What to work on – What is asked for is the whole listing, given again word for word.
Start of Block
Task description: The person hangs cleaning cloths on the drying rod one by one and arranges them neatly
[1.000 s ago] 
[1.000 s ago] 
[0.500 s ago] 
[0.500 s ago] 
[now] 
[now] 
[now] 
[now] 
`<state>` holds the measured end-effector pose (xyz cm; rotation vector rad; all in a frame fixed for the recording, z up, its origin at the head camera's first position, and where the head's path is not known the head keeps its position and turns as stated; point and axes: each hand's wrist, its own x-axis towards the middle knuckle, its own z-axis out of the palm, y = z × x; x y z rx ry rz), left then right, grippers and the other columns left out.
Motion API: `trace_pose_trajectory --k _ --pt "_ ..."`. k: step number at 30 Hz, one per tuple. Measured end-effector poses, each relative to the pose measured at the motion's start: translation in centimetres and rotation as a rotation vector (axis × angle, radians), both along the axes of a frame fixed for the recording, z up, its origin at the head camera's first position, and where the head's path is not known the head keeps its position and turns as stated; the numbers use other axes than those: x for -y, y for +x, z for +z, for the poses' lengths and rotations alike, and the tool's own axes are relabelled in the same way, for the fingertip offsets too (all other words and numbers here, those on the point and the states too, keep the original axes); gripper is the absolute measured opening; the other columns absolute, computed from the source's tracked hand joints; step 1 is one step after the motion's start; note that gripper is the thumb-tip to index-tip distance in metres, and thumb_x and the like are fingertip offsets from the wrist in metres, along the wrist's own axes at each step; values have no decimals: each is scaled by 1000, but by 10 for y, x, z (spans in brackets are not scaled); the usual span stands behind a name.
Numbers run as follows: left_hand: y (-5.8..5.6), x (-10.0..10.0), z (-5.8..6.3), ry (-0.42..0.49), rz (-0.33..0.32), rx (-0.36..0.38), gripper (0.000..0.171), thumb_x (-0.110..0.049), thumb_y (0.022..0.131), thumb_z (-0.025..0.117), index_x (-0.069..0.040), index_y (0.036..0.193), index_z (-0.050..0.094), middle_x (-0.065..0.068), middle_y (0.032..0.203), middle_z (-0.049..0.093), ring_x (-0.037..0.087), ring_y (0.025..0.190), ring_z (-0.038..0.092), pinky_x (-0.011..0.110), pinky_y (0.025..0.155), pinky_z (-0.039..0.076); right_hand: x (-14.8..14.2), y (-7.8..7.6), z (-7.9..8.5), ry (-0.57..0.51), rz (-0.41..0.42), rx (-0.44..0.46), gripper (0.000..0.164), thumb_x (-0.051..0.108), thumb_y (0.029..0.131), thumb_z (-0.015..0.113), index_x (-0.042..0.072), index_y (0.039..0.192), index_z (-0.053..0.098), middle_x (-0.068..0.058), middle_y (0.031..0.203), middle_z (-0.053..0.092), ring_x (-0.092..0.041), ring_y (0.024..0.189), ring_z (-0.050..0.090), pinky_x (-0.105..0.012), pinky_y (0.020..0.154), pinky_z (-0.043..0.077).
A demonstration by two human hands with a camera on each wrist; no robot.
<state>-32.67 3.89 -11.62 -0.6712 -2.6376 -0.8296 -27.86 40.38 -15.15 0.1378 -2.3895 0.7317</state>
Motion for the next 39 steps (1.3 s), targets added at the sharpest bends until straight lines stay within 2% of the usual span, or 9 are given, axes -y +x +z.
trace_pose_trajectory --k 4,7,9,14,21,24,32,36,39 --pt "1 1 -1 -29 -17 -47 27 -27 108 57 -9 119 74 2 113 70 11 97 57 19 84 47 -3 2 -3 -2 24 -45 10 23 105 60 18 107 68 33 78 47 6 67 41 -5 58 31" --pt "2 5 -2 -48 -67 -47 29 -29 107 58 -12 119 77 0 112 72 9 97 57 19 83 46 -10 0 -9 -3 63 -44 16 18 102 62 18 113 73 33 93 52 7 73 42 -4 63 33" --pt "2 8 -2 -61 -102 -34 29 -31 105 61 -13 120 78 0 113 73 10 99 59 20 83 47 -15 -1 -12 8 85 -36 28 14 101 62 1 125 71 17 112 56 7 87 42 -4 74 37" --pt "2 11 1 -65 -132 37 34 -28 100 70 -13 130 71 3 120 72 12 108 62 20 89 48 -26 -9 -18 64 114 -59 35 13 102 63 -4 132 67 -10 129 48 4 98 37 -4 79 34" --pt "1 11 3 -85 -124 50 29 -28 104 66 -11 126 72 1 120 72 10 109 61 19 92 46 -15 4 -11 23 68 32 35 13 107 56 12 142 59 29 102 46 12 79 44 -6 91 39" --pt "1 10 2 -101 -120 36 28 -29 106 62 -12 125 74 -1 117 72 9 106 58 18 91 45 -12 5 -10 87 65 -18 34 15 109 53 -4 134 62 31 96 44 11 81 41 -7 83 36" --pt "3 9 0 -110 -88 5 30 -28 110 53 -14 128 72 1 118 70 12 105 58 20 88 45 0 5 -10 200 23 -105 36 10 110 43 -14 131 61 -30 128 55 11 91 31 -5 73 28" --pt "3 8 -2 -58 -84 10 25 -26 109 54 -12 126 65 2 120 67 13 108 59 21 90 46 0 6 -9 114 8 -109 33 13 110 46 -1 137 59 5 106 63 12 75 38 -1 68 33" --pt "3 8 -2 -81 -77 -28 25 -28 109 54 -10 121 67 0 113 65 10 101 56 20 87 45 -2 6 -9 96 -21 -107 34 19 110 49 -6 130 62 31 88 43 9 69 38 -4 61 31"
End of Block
Exercise result –
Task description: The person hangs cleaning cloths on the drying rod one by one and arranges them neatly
[1.000 s ago] 
[1.000 s ago] 
[0.500 s ago] 
[0.500 s ago] 
[now] 
[now] 
[now] 
[now] 
`<state>` holds the measured end-effector pose (xyz cm; rotation vector rad; all in a frame fixed for the recording, z up, its origin at the head camera's first position, and where the head's path is not known the head keeps its position and turns as stated; point and axes: each hand's wrist, its own x-axis towards the middle knuckle, its own z-axis out of the palm, y = z × x; x y z rx ry rz), left then right, grippers and the other columns left out.
Motion API: `trace_pose_trajectory --k _ --pt "_ ..."`. k: step number at 30 Hz, one per tuple. Measured end-effector poses, each relative to the pose measured at the motion's start: translation in centimetres and rotation as a rotation vector (axis × angle, radians), both along the axes of a frame fixed for the recording, z up, its origin at the head camera's first position, and where the head's path is not known the head keeps its position and turns as stated; the numbers use other axes than those: x for -y, y for +x, z for +z, for the poses' lengths and rotations alike, and the tool's own axes are relabelled in the same way, for the fingertip offsets too (all other words and numbers here, those on the point and the states too, keep the original axes); gripper is the absolute measured opening; the other columns absolute, computed from the source's tracked hand joints; step 1 is one step after the motion's start; note that gripper is the thumb-tip to index-tip distance in metres, and thumb_x and the like are fingertip offsets from the wrist in metres, along the wrist's own axes at each step; values have no decimals: each is scaled by 1000, but by 10 for y, x, z (spans in brackets are not scaled); the usual span stands behind a name.
Numbers run as follows: left_hand: y (-5.8..5.6), x (-10.0..10.0), z (-5.8..6.3), ry (-0.42..0.49), rz (-0.33..0.32), rx (-0.36..0.38), gripper (0.000..0.171), thumb_x (-0.110..0.049), thumb_y (0.022..0.131), thumb_z (-0.025..0.117), index_x (-0.069..0.040), index_y (0.036..0.193), index_z (-0.050..0.094), middle_x (-0.065..0.068), middle_y (0.032..0.203), middle_z (-0.049..0.093), ring_x (-0.037..0.087), ring_y (0.025..0.190), ring_z (-0.038..0.092), pinky_x (-0.011..0.110), pinky_y (0.025..0.155), pinky_z (-0.039..0.076); right_hand: x (-14.8..14.2), y (-7.8..7.6), z (-7.9..8.5), ry (-0.57..0.51), rz (-0.41..0.42), rx (-0.44..0.46), gripper (0.000..0.164), thumb_x (-0.051..0.108), thumb_y (0.029..0.131), thumb_z (-0.015..0.113), index_x (-0.042..0.072), index_y (0.039..0.192), index_z (-0.053..0.098), middle_x (-0.068..0.058), middle_y (0.031..0.203), middle_z (-0.053..0.092), ring_x (-0.092..0.041), ring_y (0.024..0.189), ring_z (-0.050..0.090), pinky_x (-0.105..0.012), pinky_y (0.020..0.154), pinky_z (-0.043..0.077).
A demonstration by two human hands with a camera on each wrist; no robot.
<state>-32.67 3.89 -11.62 -0.6712 -2.6376 -0.8296 -27.86 40.38 -15.15 0.1378 -2.3895 0.7317</state>
Motion for the next 39 steps (1.3 s), targets added at the sharpest bends until straight lines stay within 2% of the usual span, or 9 are given, axes -y +x +z.
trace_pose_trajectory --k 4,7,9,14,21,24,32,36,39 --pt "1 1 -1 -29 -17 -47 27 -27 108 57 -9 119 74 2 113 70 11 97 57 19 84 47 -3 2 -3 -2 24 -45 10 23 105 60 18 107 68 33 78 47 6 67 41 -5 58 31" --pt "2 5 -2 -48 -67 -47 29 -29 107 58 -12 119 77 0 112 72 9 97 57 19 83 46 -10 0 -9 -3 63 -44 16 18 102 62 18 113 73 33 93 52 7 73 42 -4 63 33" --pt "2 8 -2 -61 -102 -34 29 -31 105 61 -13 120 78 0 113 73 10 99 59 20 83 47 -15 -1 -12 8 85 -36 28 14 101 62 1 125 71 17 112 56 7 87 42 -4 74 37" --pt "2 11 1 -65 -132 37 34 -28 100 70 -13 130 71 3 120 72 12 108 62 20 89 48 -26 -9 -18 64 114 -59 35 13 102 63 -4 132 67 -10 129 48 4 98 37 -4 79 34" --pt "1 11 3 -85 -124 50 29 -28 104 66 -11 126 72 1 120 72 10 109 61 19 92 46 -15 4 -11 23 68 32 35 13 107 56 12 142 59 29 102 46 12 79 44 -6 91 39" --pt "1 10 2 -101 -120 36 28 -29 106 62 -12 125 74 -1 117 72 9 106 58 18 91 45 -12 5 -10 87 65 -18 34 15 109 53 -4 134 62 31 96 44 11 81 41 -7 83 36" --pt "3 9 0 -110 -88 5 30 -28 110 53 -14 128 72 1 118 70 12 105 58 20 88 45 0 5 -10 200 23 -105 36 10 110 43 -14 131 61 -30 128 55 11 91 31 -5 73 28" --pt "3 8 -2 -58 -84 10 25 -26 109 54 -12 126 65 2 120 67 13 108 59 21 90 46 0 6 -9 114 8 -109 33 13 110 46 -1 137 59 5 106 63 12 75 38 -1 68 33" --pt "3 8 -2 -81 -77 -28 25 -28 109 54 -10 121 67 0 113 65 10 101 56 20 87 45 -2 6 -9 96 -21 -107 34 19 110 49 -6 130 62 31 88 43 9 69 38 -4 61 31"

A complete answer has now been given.